“You know how you always want more for the people you love?” he says. “We want that for you, too.”
I sigh. I can piece together what he’s saying, connect the dots, and understand how it makes logical sense. But it’s so hard for me to feel it.
We’ve been talking for a while at this point about how I seem to not center my own life and happiness — and instead how I tend to creep into the margins of other people’s. Not because I’m dependent on them. But because I seem to believe that I’m only entitled to a fractional share of pleasure. Of joy. Of happiness.
It’s a very uncomfortable conversation. We’ve been trying to have it for over a decade now.
Any time I come anywhere near close to actually discussing it, I shut down completely. I cry.

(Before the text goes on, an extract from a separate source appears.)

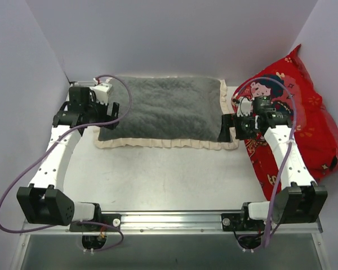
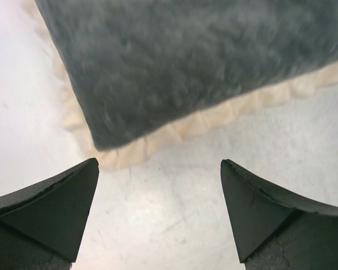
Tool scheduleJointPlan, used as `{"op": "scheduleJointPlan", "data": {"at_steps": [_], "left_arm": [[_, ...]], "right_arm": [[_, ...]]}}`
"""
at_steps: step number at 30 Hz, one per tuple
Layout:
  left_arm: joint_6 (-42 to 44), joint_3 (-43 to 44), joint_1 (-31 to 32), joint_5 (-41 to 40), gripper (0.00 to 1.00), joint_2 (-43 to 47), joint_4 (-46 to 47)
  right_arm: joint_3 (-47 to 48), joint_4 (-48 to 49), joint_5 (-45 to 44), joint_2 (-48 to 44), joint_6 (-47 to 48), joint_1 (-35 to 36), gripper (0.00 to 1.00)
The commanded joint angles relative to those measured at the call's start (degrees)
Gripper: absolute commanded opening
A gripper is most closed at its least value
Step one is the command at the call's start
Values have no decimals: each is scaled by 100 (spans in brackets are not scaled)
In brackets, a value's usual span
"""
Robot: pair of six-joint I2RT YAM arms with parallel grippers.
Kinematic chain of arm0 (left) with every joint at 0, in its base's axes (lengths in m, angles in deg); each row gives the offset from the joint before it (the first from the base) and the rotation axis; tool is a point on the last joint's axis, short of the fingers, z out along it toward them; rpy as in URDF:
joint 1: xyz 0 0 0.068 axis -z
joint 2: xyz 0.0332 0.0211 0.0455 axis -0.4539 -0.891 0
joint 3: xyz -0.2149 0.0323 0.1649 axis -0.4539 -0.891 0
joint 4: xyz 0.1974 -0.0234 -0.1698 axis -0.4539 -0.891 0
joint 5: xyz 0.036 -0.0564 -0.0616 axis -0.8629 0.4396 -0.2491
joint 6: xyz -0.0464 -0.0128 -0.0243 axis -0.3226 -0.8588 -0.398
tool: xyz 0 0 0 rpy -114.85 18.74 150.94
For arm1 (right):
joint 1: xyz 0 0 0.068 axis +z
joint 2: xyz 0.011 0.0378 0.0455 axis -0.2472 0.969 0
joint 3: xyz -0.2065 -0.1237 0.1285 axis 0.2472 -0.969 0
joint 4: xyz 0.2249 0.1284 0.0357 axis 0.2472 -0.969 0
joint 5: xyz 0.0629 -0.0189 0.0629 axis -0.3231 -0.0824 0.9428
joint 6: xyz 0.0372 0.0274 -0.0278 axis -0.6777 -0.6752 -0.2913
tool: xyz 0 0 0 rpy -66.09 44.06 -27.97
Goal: Put the pillow into the pillowcase
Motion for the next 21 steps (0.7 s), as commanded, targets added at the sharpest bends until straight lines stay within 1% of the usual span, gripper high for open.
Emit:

This is strange for me. I’m not generally an avoidant person. In fact, I tend to be that person who very bluntly wants to discuss the elephant in the room. And when it comes to self-analysis, I jump right into my own depths.
Except for this…
“You deserve good things, too,” he says. “You don’t always have to come up with a justification for it. A reason that it benefits someone else, too. You can do things just because they make you feel good.”
I’m so uncomfortable that I don’t know what to say. I’m so uncomfortable I don’t know how to even be.
The Vertigo Involved Staring Down Such a Slippery Slope
And it’s only much later that it comes to me. Or begins to — in a series of painful flashes.
I can remember the last time I was comfortable with selfishness. Or at the very least, self-indulgence. I can remember experiencing a lot of joy that just benefitted me.
It was during a period I now regret. Deeply. I don’t discuss this much on the blog, and it often comes to a big surprise to people who know me, but I used to have a drug problem. I went through a treatment program.
And it hurts to look into the truth, but I can see it: I’m afraid if I start doing things just because they feel good — and not because they help others too and/or are important for my growth, development, and health — that I’ll find myself getting addicted to drugs again.
Gosh, that hurts to even type. It’s quite a scary prospect.
Anyway, once it hits me, I cry uncontrollably for a few hours. And then I approach my partner with it.
He shocks me: He’s so kind. So relieved — a strange thing maybe. But I can feel it emanating off him. “I suppose you’re relieved that I’m finally telling myself the truth about it,” I venture. “Instead of finding other ways to rationalize the multiple ways I practice self-denial.”
“I am,” he says.
I tell him it feels like a slippery slope. That if I start doing something safe-seeming — like spending more time on ceramics simply because I enjoy it and not constantly telling myself I’m doing it because we need more plant pots (although we do) — that it’ll be a slippery slope. And I’ll wake up one morning having destroyed this entire new life that I’ve worked so hard to build.
“Well,” he says, after a long pause. “You know what the slippery slope is, right?”
I cringe. “It’s a logical fallacy.”
I know he has a good point. But there’s still an awful lot of vertigo when I stared down such a slippery slope that’s hard to shake.
Trusting That Things Really HAVE Changed
“Anyway,” he continues, “you’re older now. Your frontal lobe wasn’t finished. And you have such better social support.”
I nod. “It was never about the substances. Not really. It was all secondary to trauma. To feeling isolated and alone. I was on the run from bad things that had happened to me. And I’m not anymore.”
We talk for a while. It’s one of the best conversations we’ve ever had.
But I do leave it still feeling uneasy. Still feeling afraid. Part of me is still unconvinced that things really have changed. That I can trust myself in a way that seems to come so naturally to other people.
But he tells me that this is normal. So I’m trudging forward with an open mind, hoping that time will come in and help me figure this out.